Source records

......

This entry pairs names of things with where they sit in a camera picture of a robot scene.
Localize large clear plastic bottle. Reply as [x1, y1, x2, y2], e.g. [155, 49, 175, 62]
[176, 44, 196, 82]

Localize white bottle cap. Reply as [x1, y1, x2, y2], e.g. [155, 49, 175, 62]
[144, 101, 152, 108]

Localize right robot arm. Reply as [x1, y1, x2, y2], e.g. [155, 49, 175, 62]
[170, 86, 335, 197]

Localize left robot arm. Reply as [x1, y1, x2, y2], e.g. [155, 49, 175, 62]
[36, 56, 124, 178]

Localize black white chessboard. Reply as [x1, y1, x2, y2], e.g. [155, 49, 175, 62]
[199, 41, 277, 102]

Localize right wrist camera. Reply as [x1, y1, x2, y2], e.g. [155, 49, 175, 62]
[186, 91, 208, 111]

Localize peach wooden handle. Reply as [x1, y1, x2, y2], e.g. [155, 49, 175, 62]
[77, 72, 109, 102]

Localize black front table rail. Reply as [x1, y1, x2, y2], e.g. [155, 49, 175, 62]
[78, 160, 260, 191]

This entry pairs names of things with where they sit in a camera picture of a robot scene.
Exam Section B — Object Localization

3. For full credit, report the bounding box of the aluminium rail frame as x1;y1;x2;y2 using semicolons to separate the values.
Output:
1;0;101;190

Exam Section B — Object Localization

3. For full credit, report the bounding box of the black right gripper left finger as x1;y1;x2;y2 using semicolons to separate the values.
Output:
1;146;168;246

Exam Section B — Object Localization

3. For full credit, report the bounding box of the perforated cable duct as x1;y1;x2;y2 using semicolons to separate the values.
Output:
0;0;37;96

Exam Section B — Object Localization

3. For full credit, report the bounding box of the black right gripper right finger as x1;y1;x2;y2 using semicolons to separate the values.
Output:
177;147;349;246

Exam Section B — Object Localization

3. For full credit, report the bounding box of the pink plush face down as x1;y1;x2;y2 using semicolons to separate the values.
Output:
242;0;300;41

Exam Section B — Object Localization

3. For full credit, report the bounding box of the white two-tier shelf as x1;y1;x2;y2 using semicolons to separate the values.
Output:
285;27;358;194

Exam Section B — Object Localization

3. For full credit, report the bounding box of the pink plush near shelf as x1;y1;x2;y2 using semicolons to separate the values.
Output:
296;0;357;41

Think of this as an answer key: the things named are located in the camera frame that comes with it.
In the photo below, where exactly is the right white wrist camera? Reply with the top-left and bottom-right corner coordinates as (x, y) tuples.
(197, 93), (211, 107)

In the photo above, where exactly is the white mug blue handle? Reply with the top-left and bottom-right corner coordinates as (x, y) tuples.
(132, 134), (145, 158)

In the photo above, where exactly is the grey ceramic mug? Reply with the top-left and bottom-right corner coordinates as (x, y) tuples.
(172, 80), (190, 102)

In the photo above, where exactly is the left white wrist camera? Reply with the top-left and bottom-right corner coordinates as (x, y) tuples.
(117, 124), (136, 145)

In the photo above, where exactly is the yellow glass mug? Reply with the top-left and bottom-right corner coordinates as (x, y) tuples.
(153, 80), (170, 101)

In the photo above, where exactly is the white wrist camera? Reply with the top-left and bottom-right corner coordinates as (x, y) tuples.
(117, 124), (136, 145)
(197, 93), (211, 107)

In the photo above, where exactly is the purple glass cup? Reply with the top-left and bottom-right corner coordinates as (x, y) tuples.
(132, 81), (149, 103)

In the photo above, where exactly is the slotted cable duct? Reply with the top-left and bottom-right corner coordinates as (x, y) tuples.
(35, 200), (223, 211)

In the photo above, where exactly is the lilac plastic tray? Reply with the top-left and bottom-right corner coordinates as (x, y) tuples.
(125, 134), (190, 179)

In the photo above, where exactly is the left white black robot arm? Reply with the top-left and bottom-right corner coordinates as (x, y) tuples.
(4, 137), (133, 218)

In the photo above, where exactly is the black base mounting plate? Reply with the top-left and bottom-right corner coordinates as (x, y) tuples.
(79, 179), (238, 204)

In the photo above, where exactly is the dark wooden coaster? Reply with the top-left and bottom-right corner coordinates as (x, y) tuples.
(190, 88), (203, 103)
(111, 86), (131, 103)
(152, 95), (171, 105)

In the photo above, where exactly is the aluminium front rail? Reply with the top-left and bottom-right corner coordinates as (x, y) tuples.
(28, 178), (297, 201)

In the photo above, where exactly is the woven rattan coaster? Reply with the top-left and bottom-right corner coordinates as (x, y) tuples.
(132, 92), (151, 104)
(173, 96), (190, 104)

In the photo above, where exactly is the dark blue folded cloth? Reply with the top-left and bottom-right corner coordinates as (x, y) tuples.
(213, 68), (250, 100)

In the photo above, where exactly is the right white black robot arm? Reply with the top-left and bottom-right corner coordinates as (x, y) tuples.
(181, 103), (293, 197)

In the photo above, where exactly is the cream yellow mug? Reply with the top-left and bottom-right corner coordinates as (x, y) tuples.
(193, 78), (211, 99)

......

# [EXERCISE REQUIREMENTS]
What's wanted here is every record, retyped exactly as shown above.

# [ANSWER SECTION]
This entry pairs names of things with where they sit in a camera picture of a robot scene.
Localize large clear plastic bottle. Reply as [x1, y1, x2, y2], e.g. [155, 49, 175, 62]
[176, 44, 196, 82]

Localize white bottle cap. Reply as [x1, y1, x2, y2], e.g. [155, 49, 175, 62]
[144, 101, 152, 108]

Localize right robot arm. Reply as [x1, y1, x2, y2], e.g. [155, 49, 175, 62]
[170, 86, 335, 197]

Localize left robot arm. Reply as [x1, y1, x2, y2], e.g. [155, 49, 175, 62]
[36, 56, 124, 178]

Localize black white chessboard. Reply as [x1, y1, x2, y2], e.g. [155, 49, 175, 62]
[199, 41, 277, 102]

Localize right wrist camera. Reply as [x1, y1, x2, y2], e.g. [155, 49, 175, 62]
[186, 91, 208, 111]

Localize peach wooden handle. Reply as [x1, y1, x2, y2], e.g. [155, 49, 175, 62]
[77, 72, 109, 102]

Localize black front table rail. Reply as [x1, y1, x2, y2], e.g. [155, 49, 175, 62]
[78, 160, 260, 191]

This entry pairs names of things with where they sit in a camera picture of a robot scene.
Exam Section B — Object Localization

3. For full credit, report the bounding box of the aluminium rail frame as x1;y1;x2;y2 using semicolons to separate the values.
Output:
1;0;101;190

Exam Section B — Object Localization

3. For full credit, report the bounding box of the black right gripper left finger as x1;y1;x2;y2 using semicolons to separate the values.
Output:
1;146;168;246

Exam Section B — Object Localization

3. For full credit, report the bounding box of the perforated cable duct as x1;y1;x2;y2 using semicolons to separate the values.
Output:
0;0;37;96

Exam Section B — Object Localization

3. For full credit, report the bounding box of the black right gripper right finger as x1;y1;x2;y2 using semicolons to separate the values.
Output:
177;147;349;246

Exam Section B — Object Localization

3. For full credit, report the bounding box of the pink plush face down as x1;y1;x2;y2 using semicolons to separate the values.
Output:
242;0;300;41

Exam Section B — Object Localization

3. For full credit, report the bounding box of the white two-tier shelf as x1;y1;x2;y2 using semicolons to separate the values.
Output:
285;27;358;194

Exam Section B — Object Localization

3. For full credit, report the bounding box of the pink plush near shelf as x1;y1;x2;y2 using semicolons to separate the values.
Output:
296;0;357;41

Think of this as an answer key: the things named are located in the camera frame that comes with it.
In the photo below, where exactly is the right white wrist camera? Reply with the top-left and bottom-right corner coordinates as (x, y) tuples.
(197, 93), (211, 107)

In the photo above, where exactly is the white mug blue handle? Reply with the top-left and bottom-right corner coordinates as (x, y) tuples.
(132, 134), (145, 158)

In the photo above, where exactly is the grey ceramic mug? Reply with the top-left and bottom-right corner coordinates as (x, y) tuples.
(172, 80), (190, 102)

In the photo above, where exactly is the left white wrist camera? Reply with the top-left and bottom-right corner coordinates as (x, y) tuples.
(117, 124), (136, 145)

In the photo above, where exactly is the yellow glass mug? Reply with the top-left and bottom-right corner coordinates as (x, y) tuples.
(153, 80), (170, 101)

In the photo above, where exactly is the white wrist camera? Reply with the top-left and bottom-right corner coordinates as (x, y) tuples.
(117, 124), (136, 145)
(197, 93), (211, 107)

In the photo above, where exactly is the purple glass cup? Reply with the top-left and bottom-right corner coordinates as (x, y) tuples.
(132, 81), (149, 103)

In the photo above, where exactly is the slotted cable duct? Reply with the top-left and bottom-right corner coordinates as (x, y) tuples.
(35, 200), (223, 211)

In the photo above, where exactly is the lilac plastic tray? Reply with the top-left and bottom-right corner coordinates as (x, y) tuples.
(125, 134), (190, 179)

In the photo above, where exactly is the left white black robot arm? Reply with the top-left and bottom-right corner coordinates as (x, y) tuples.
(4, 137), (133, 218)

In the photo above, where exactly is the black base mounting plate? Reply with the top-left and bottom-right corner coordinates as (x, y) tuples.
(79, 179), (238, 204)

In the photo above, where exactly is the dark wooden coaster? Reply with the top-left and bottom-right corner coordinates as (x, y) tuples.
(190, 88), (203, 103)
(111, 86), (131, 103)
(152, 95), (171, 105)

In the photo above, where exactly is the aluminium front rail? Reply with the top-left and bottom-right corner coordinates as (x, y) tuples.
(28, 178), (297, 201)

In the photo above, where exactly is the woven rattan coaster? Reply with the top-left and bottom-right corner coordinates as (x, y) tuples.
(132, 92), (151, 104)
(173, 96), (190, 104)

In the photo above, where exactly is the dark blue folded cloth? Reply with the top-left and bottom-right corner coordinates as (x, y) tuples.
(213, 68), (250, 100)

In the photo above, where exactly is the right white black robot arm? Reply with the top-left and bottom-right corner coordinates as (x, y) tuples.
(181, 103), (293, 197)

In the photo above, where exactly is the cream yellow mug? Reply with the top-left and bottom-right corner coordinates as (x, y) tuples.
(193, 78), (211, 99)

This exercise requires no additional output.